AI on data

Connect and collect data

Capture data directly from multiple sources:

  • PLCs (Programmable Logic Controllers), SCADA
  • BMS (Building Management System)
  • Data lakes and historians
  • Additional sensors
  • External data sources

Securely retrieve data through cutting-edge protocols (MQTTS, OPC UA, etc.).

InUse relies on a network of trusted partners for connectivity hardware.

Our recommendation

InUse prioritizes a non-intrusive data collection and connection strategy that is manageable by the end user, ensuring high performance and resilience.

We recommend collecting only the essential data to optimize the deployment of digital services.

Hosting

Collected data is securely stored and organized separately for each client. Raw data is stored and backed up across multiple sites in France. Our hosting provider, certified ISO 27001 and SOC1/SOC2, is part of the Trusted Cloud initiative.

Our platform operates with high availability, ensuring optimal performance and responsiveness.

We deploy a distributed computing architecture and have developed our own services for infrastructure deployment, monitoring, and alerting.

Thanks to our agnostic approach to hosting and our expertise in infrastructure management, we can deploy the solution on a private cloud within our clients’ environments.

Our recommendation

The SaaS approach centralizes expertise and secures intellectual property while making it accessible to each client.

It serves as a key driver for competitiveness, cost optimization, and enhanced security.

Intelligent pipeline

A digital service relies on the transformation of multiple data sources, often coming from diverse origins.

The complexity of aggregating and harmonizing this data is managed through an intelligent data pipeline.

This pipeline automates joins and correlations between different sources, delivering ready-to-use data for business experts—without requiring development skills.

Each pipeline is monitored and optimized to ensure that only the necessary data volume is processed for each service.

Our recommendation

A digital service should be designed based on its business objective, which determines the required data and its sampling frequency.

By applying advanced practices, we ensure optimal accuracy in capturing all physical phenomena while maintaining an efficient and resource-conscious approach to data storage.

Data workspace

InUse adopte une approche modulaire pour le développement et le déploiement des services digitaux à travers des “data workspaces”. Ces espaces de données facilitent la création d’algorithmes de prédictions, d’optimisations et d’alertes grâce à une approche no-code.
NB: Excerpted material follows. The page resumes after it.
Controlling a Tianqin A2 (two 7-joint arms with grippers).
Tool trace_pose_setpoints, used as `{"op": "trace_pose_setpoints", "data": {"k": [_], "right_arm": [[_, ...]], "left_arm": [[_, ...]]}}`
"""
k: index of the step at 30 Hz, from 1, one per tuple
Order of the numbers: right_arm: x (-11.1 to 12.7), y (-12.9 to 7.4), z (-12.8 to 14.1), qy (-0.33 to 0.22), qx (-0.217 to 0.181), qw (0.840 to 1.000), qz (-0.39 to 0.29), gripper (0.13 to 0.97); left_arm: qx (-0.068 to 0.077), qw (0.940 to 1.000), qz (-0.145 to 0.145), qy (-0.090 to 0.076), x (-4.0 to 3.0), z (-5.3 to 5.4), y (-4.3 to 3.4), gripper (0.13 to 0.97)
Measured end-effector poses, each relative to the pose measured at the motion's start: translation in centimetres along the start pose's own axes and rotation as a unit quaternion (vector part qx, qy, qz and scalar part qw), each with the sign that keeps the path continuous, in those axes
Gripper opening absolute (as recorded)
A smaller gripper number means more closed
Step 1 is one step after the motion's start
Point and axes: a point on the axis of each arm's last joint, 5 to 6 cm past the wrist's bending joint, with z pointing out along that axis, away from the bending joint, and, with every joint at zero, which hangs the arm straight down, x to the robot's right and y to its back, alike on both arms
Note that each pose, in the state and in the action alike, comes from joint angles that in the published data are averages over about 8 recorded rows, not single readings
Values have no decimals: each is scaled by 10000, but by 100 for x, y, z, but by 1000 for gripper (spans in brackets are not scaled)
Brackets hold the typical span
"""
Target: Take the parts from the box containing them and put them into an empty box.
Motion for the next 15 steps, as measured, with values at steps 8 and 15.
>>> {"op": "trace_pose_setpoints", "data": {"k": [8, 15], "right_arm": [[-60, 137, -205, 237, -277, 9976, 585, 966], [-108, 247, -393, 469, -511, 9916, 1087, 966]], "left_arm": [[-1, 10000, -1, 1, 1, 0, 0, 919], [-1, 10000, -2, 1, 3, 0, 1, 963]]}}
Le moteur d’intelligence artificielle intégré offre un large éventail technologique, combinant opérateurs mathématiques, analyse par apprentissage, traitement de signal, analyse fréquentielle et le traitement d’évènements complexes.

Scalables, ces espaces de données s’adaptent à l’ensemble des besoins de digitalisation des fonctions opérationnelles des équipements, des lignes et des bâtiments. Une analyse descriptive transforme les diagnostics de pannes en algorithmes automatisés de détection des défauts, tandis que le machine learning permet la création de jumeaux numériques probabilistes pour identifier et signaler des phénomènes complexes.

Les résultats obtenus dans ces espaces sont une propriété intellectuelle sécurisée et réutilisable, garantissant une capitalisation durable des développements et la compétitivité des services.

Our recommendation

Cette approche modulaire s’adapte idéalement à un parc d’équipements hétérogène, combinant fonctions communes et spécificités.

Chaque équipement peut être associé aux espaces de données correspondant à sa configuration, assurant un développement accéléré et optimisé en termes de coûts.

User portal

Operator and technician engagement is essential—they are the primary users and beneficiaries of this collective digital intelligence, directly contributing to the success of proactive after-sales service.

Their role revolves around two key aspects:

  • Enhancing field data

By labeling information collected in the field, they help structure analyses around the symptoms of recurring critical events rather than limiting insights to confirmed failures, which are less frequent. This approach enhances the relevance of predictive models.

They are ultimately responsible for executing the actions suggested by the algorithms. This final step—the “last mile”—is what transforms a digital service into an operational success, where theory becomes reality.

By defining user personas, InUse simplifies the deployment of digital services for target users in a cost-effective and user-friendly way. The user portal is enriched with intuitive dashboards, designed with the assistance of an AI copilot.

Our recommendation

Digital services should be designed to serve field operators—intuitive, clear, and reliable.

The combination of IoT data AI and generative AI enhances the understanding of analyses, ensuring optimal adoption of digital solutions.